If you have a transmission problem, have it built (like gitchesum said)... All automatics are prone to failure, sooner or later, regardless of the make... that is a fact of life. The engine is what matters - at least to me.

just my 2 cents....


----------



## monkeyman1 (Dec 30, 2007)

bigfishtx said:


> How many Chevy and Ford Diesels out there get 350,000 miles out of a transmission?


i got 300k out of a ford before i sold it. next round i got a chevy 3500 srw...just didn't like the interior and loud engine of the ford. probably better now though.


----------



## barbless (Jul 27, 2004)

I have an 06 Dodge with the 5.9 and 48RE trans; no problems with either in 80K miles, love the truck. I did have a trailer light problem which burned up the TPM, cost me $1,000. Would of cost $.10 for a fuse on an old truck. Everything now has a wire running to it.


----------



## RSanders24 (Oct 24, 2009)

bigfishtx said:


> The one in my 2001 just got rebuilt at 350,000 miles. The one in my 2007 is doing good, and that truck stays hooked up to a heavy load all the time.
> 
> As was posted earlier, many of the diesel drag trucks run the 4 7RE, and all of thos guys will tell you it is stronger than the Allison that Chevy puts in their 3/4 and 1 tons trucks.
> 
> ...


 Disagree with the 47re being as strong as an Allison I'm on my 4th one and was supposed to be under warranty but just delivered it back to bay city because they would not cover it with less than 20,000 miles and a year old.


----------



## bayourat (Jan 7, 2005)

RSanders24 said:


> Disagree with the 47re being as strong as an Allison I'm on my 4th one and was supposed to be under warranty but just delivered it back to bay city because they would not cover it with less than 20,000 miles and a year old.


does your avatar pic have anything to do with those problems?


----------



## RSanders24 (Oct 24, 2009)

bayourat said:


> does your avatar pic have anything to do with those problems?

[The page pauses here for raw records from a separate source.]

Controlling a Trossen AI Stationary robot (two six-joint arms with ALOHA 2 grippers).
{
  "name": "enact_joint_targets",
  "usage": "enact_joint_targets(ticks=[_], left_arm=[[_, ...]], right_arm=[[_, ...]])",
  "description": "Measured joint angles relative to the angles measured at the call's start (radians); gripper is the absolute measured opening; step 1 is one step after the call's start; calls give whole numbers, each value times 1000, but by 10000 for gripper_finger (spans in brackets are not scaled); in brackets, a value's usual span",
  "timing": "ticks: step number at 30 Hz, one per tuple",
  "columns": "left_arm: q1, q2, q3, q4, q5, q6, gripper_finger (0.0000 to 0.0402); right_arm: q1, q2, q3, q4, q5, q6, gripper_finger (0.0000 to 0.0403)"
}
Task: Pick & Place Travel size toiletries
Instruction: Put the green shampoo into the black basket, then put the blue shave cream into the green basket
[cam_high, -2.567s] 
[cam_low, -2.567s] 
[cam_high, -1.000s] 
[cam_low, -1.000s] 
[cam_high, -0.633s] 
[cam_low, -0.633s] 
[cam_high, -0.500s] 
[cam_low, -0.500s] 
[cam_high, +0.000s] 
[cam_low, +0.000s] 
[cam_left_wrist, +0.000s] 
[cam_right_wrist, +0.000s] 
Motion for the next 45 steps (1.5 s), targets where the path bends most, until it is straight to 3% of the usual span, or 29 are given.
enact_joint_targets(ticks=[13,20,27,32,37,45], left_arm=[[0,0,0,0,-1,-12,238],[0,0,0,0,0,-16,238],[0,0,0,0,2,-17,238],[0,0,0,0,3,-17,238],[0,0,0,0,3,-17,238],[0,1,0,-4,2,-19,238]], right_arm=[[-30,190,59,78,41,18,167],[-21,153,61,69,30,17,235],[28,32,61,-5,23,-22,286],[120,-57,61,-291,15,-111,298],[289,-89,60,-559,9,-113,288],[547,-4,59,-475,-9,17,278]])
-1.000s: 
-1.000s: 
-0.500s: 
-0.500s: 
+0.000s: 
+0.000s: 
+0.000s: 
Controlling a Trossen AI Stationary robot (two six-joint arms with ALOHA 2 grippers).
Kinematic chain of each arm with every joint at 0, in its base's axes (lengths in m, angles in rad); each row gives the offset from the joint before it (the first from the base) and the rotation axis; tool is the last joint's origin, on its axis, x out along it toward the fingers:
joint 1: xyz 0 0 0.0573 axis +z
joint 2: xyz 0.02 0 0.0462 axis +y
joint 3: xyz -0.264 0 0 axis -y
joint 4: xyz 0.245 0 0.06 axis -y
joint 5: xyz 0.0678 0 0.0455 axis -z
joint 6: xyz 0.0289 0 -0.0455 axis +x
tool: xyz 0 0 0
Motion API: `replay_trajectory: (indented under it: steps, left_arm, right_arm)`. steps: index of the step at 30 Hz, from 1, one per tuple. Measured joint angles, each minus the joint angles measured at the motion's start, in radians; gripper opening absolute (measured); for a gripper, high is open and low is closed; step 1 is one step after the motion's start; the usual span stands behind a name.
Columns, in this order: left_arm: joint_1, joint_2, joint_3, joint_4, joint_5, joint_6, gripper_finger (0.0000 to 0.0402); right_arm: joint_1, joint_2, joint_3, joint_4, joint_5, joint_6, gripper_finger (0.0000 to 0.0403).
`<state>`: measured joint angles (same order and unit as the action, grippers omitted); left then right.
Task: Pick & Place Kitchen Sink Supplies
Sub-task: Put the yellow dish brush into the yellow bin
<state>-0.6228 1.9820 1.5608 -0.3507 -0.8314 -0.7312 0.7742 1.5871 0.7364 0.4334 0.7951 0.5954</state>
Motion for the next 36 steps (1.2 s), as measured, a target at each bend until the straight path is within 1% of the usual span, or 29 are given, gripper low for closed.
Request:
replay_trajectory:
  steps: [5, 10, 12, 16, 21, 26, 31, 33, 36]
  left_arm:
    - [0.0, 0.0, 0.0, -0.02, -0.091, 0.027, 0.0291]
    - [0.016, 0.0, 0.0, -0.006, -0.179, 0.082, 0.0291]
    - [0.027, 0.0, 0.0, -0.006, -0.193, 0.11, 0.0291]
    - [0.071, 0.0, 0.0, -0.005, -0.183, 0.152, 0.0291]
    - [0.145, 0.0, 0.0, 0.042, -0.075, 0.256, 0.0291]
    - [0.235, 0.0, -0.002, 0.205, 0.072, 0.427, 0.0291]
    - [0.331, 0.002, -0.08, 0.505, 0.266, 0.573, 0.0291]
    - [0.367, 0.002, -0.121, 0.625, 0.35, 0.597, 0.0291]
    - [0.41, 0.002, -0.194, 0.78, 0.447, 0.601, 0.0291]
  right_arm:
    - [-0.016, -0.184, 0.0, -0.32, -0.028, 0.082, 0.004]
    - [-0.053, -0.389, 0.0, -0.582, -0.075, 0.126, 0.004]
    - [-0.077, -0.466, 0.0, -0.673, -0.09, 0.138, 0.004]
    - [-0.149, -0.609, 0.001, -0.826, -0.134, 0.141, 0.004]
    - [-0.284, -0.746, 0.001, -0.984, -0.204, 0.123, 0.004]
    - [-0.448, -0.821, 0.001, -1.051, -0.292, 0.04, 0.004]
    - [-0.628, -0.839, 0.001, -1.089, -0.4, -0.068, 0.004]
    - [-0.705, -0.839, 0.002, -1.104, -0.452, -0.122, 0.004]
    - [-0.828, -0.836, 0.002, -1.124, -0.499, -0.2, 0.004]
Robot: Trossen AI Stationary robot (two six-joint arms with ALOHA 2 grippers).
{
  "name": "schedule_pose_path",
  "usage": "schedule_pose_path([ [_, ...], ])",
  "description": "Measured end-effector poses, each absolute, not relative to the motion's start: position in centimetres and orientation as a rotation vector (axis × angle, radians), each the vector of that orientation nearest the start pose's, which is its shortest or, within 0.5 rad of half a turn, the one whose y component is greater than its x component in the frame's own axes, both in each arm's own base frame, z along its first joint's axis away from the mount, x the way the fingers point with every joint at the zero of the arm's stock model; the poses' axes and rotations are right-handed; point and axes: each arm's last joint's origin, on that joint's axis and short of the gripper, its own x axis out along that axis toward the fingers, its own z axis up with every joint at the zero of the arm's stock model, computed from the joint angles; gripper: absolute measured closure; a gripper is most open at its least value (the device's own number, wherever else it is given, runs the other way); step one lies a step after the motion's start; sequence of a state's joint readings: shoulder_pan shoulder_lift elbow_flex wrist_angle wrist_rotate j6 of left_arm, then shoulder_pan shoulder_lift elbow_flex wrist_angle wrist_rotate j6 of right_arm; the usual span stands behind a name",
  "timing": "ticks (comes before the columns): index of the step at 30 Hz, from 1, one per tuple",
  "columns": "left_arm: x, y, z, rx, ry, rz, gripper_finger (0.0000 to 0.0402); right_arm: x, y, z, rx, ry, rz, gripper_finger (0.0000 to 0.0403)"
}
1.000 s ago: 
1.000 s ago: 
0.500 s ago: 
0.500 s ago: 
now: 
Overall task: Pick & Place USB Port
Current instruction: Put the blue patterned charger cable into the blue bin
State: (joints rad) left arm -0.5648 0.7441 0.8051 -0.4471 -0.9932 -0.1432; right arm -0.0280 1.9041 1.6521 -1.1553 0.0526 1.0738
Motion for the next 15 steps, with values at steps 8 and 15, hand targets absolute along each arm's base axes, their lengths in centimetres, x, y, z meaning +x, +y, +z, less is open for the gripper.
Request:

The transmission should have still lasted longer than what it did. I agree with what you said but that was the first transmission. Do y'all have a place y'all would recommend to rebuil a tranny.


----------



## gitchesum (Nov 18, 2006)

HotRodDiesels in Hitchcock Texas. It WILL be built right.

I've been beating the snot out of mine for 4 years now and it still shifts like the day I got it built. 

In fact, the first time I drove the truck, it was down the 1/4 mile at HRP with a set of slicks on it. I actually picked the truck up at the track that night.


Oh, and it ran a 13.2 that night. ....it's faster now.


----------



## RSanders24 (Oct 24, 2009)

Sorry it has been a while but what are you running programmer or chip. I am stacked with a cortex and ez


----------



## gitchesum (Nov 18, 2006)

I'm running a Smarty on Level 7 with a set of F1 Flux 2 injectors. 

Prior to that I ran a Smarty/TST stack on it. Before the injectors I dynoes at 450 RWHP.

I've done some work since then, with the injectors, the new Smarty programs, I'm around the 550 mark according to 1/4 times.


----------



## LongRodMaster (Mar 5, 2005)

47 and 48RE can be built almost bullet proof by the right people and with the proper parts. This is not something the dealership or your average Joes tranny shop can do. 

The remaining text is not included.